• [Work instructions] Once the pictures are set aside, copy the data below exactly as it stands.
□ □ □ □ □ □ □
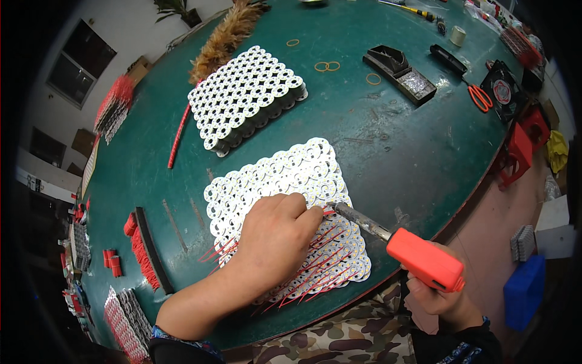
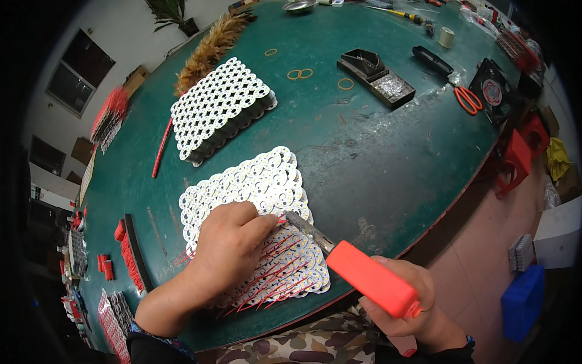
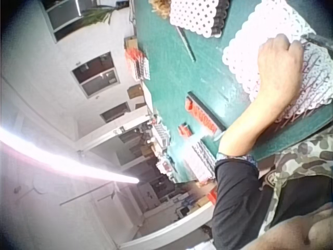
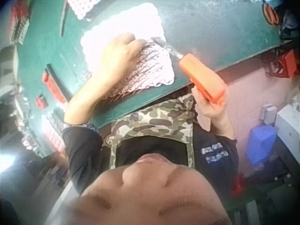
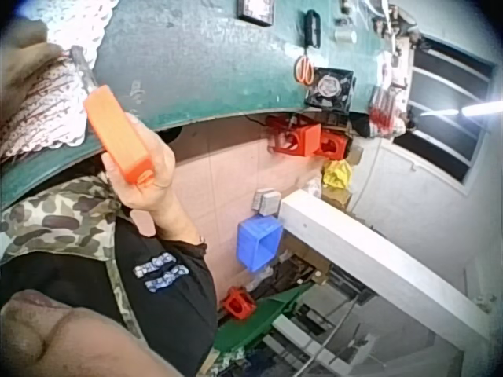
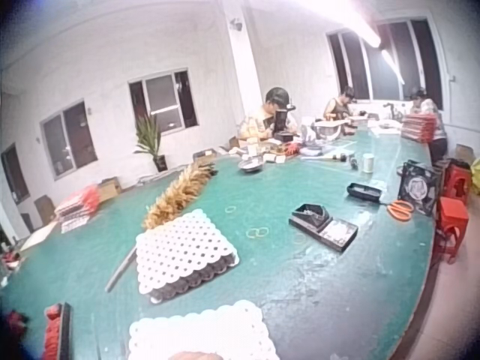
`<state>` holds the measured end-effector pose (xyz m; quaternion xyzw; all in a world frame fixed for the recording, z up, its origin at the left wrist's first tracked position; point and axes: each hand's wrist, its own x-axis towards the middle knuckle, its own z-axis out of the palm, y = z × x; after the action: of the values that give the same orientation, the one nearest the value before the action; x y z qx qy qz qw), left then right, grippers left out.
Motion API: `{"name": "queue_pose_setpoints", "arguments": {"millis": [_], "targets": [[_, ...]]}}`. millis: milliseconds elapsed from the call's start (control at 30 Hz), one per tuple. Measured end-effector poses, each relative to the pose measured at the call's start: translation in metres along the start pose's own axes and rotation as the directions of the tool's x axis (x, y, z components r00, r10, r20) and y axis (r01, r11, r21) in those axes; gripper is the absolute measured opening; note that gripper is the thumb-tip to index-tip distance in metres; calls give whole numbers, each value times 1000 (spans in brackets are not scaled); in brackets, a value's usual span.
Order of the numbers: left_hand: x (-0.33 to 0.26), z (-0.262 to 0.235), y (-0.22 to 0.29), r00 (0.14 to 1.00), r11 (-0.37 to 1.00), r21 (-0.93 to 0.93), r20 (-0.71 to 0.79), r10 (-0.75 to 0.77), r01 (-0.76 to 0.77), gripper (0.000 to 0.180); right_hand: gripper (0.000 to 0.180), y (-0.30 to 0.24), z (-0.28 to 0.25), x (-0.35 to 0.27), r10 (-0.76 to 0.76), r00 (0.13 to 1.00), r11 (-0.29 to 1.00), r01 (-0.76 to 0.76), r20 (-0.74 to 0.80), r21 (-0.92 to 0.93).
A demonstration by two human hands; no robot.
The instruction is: The person solders red wires onto round LED circuit boards using a soldering iron, taking wires from a bundle on the table.
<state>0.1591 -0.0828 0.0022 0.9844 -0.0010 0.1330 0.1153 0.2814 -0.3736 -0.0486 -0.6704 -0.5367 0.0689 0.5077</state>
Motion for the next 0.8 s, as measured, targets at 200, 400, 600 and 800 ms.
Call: {"name": "queue_pose_setpoints", "arguments": {"millis": [200, 400, 600, 800], "targets": [[2, 0, 1, 1000, 1000, 18, 27, -7, 6, 13, 57, -2, -1, 1, 18, 1000, 1000, -18, 8, 11], [3, 0, 0, 999, 1000, 25, 31, -16, 15, 23, 56, -4, -2, 2, 15, 1000, 1000, -15, -7, -18], [4, 0, 1, 999, 999, 45, 37, -28, 27, 24, 55, -9, -5, 8, 55, 998, 998, -55, 28, 13], [3, 0, 1, 999, 999, 42, 28, -30, 28, 24, 49, -6, -6, -1, 90, 996, 996, -90, -13, 11]]}}
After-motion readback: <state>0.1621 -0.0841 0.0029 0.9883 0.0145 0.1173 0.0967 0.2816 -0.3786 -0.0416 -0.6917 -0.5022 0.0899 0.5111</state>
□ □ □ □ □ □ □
• [Answer space]
`<state>` holds the measured end-effector pose (xyz m; quaternion xyzw; all in a world frame fixed for the recording, z up, its origin at the left wrist's first tracked position; point and axes: each hand's wrist, its own x-axis towards the middle knuckle, its own z-axis out of the palm, y = z × x; after the action: of the values that give the same orientation, the one nearest the value before the action; x y z qx qy qz qw), left then right, grippers left out.
Motion API: `{"name": "queue_pose_setpoints", "arguments": {"millis": [_], "targets": [[_, ...]]}}`. millis: milliseconds elapsed from the call's start (control at 30 Hz), one per tuple. Measured end-effector poses, each relative to the pose measured at the call's start: translation in metres along the start pose's own axes and rotation as the directions of the tool's x axis (x, y, z components r00, r10, r20) and y axis (r01, r11, r21) in those axes; gripper is the absolute measured opening; note that gripper is the thumb-tip to index-tip distance in metres; calls give whole numbers, each value times 1000 (spans in brackets are not scaled); in brackets, a value's usual span.
Order of the numbers: left_hand: x (-0.33 to 0.26), z (-0.262 to 0.235), y (-0.22 to 0.29), r00 (0.14 to 1.00), r11 (-0.37 to 1.00), r21 (-0.93 to 0.93), r20 (-0.71 to 0.79), r10 (-0.75 to 0.77), r01 (-0.76 to 0.77), gripper (0.000 to 0.180); right_hand: gripper (0.000 to 0.180), y (-0.30 to 0.24), z (-0.28 to 0.25), x (-0.35 to 0.27), r10 (-0.76 to 0.76), r00 (0.13 to 1.00), r11 (-0.29 to 1.00), r01 (-0.76 to 0.76), r20 (-0.74 to 0.80), r21 (-0.92 to 0.93).
A demonstration by two human hands; no robot.
The instruction is: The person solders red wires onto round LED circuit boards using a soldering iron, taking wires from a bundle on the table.
<state>0.1591 -0.0828 0.0022 0.9844 -0.0010 0.1330 0.1153 0.2814 -0.3736 -0.0486 -0.6704 -0.5367 0.0689 0.5077</state>
Motion for the next 0.8 s, as measured, targets at 200, 400, 600 and 800 ms.
Call: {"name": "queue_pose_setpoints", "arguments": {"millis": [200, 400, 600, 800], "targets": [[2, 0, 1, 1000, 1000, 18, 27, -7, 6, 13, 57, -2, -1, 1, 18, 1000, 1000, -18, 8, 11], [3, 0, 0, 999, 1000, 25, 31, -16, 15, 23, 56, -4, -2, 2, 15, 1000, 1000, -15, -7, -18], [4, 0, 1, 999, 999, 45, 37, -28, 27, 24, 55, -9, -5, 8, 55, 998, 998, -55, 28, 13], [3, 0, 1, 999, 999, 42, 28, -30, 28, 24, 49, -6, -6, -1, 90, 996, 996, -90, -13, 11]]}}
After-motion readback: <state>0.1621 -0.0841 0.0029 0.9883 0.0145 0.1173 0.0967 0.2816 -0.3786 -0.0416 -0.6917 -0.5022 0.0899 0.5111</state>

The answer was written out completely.